CEO's Did Great During The Pandemic - Workers Struggled

 

We have been given the impression that the pandemic caused everyone to suffer economically. That is true for workers and small businesses, but corporations and their CEO's did very well. 

Here is part of an article about this by Alexia Fernandez Campbell at the Center For Public Integrity:

Forty-one million people lost their jobs in 2020 as the pandemic ravaged the U.S. economy, the most layoffs in at least two decades. But CEOs had a pretty good year. A great one, in fact. 

CEOs at the largest publicly traded companies earned, on average, 351 times as much as the typical worker in their industry, according to a new analysis by the left-leaning Economic Policy Institute. That’s the largest gap since the stock market bubble peaked in 2000.

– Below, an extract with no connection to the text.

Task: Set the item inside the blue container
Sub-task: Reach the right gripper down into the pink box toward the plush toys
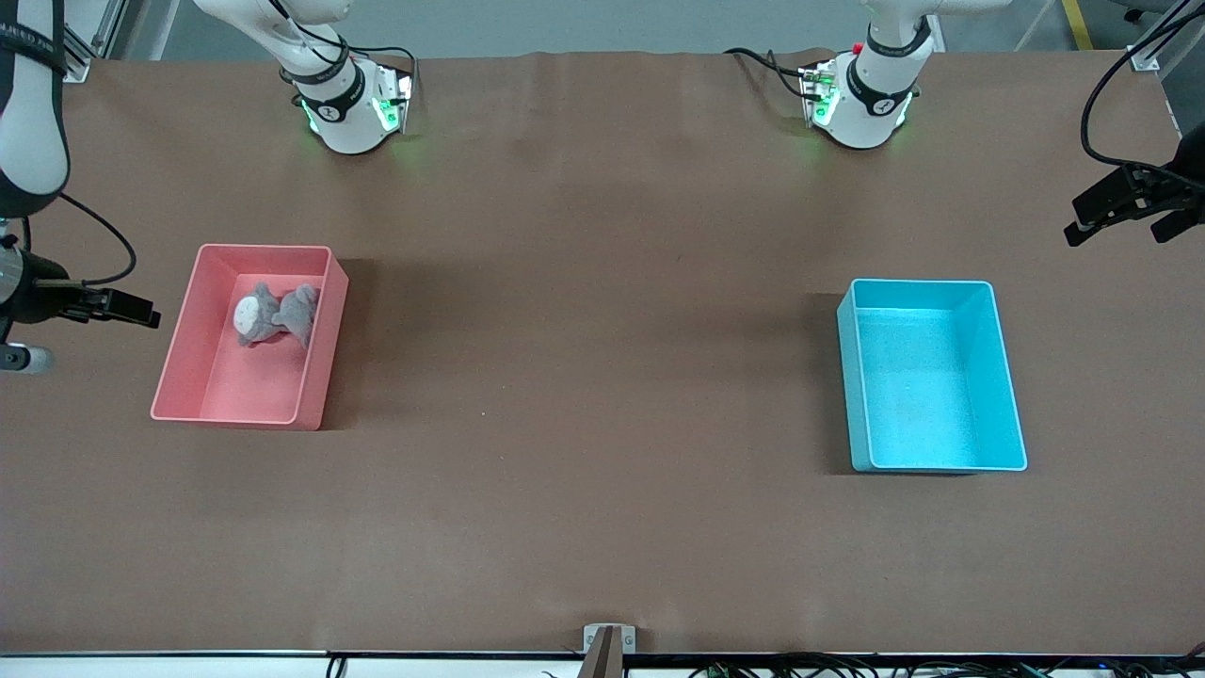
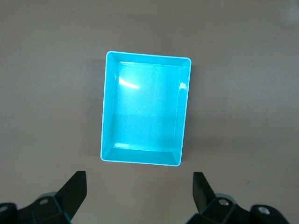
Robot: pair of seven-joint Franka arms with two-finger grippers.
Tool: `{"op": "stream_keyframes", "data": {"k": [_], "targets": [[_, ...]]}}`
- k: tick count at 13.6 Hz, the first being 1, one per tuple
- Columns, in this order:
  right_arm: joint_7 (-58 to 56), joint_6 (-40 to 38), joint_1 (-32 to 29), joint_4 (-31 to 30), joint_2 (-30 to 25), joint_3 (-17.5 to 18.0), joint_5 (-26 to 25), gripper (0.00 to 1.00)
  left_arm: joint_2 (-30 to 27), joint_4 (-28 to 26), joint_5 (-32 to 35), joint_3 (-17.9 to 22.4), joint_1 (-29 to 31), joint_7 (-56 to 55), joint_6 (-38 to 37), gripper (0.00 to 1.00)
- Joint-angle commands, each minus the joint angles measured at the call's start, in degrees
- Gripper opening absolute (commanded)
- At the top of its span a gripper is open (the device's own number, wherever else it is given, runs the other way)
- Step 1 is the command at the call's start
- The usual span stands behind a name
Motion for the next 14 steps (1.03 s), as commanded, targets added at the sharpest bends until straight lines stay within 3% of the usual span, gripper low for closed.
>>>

Those executives also got a handsome pay raise: 18.9% on average. Meanwhile, the typical worker (who didn’t get laid off) saw only a 3.9% increase in wages.

The pay gap between top executives and their employees has been widening since the 1980s, when CEOs made about 45 times as much as the median worker.

“The escalation of CEO compensation, and of executive compensation more generally, has fueled the growth of top 1% and top 0.1% incomes, generating widespread inequality,” wrote economists Lawrence Mishel and Jori Kandra, who authored the study. . . .

The new analysis focuses on a broad measure of CEO pay, based on the value of stock options when they were cashed out, not when they were awarded. It also measures pay using the value of stock awards when they were vested.

Mishel and Kandra analyzed executive compensation at the 350 largest public firms in the country, though their findings do not specify which companies had the widest pay differences. A recent report by the AFL-CIO labor federation does. It relies on a different measure of the CEO-worker pay ratio — one that’s reported by the companies themselves and includes part-time workers.

Businesses that rely on low-wage, part-time workers were among those with the largest pay disparities last year. Clothing retailer Abercrombie & Fitch had the biggest: CEO Fran Horowitz made 6,565 times more money than the company’s median employee. Chipotle Mexican Grill and The Gap also reported massive pay gaps. . . .

Mishel and Kandra propose several policies they believe will shrink income inequality. The first is simple: Congress could reinstate high top marginal income tax rates to reduce the incentive for executives to push for exorbitant compensation. Other options include raising corporate tax rates on companies with large pay gaps and allowing a firm’s shareholders to vote on compensation for top executives.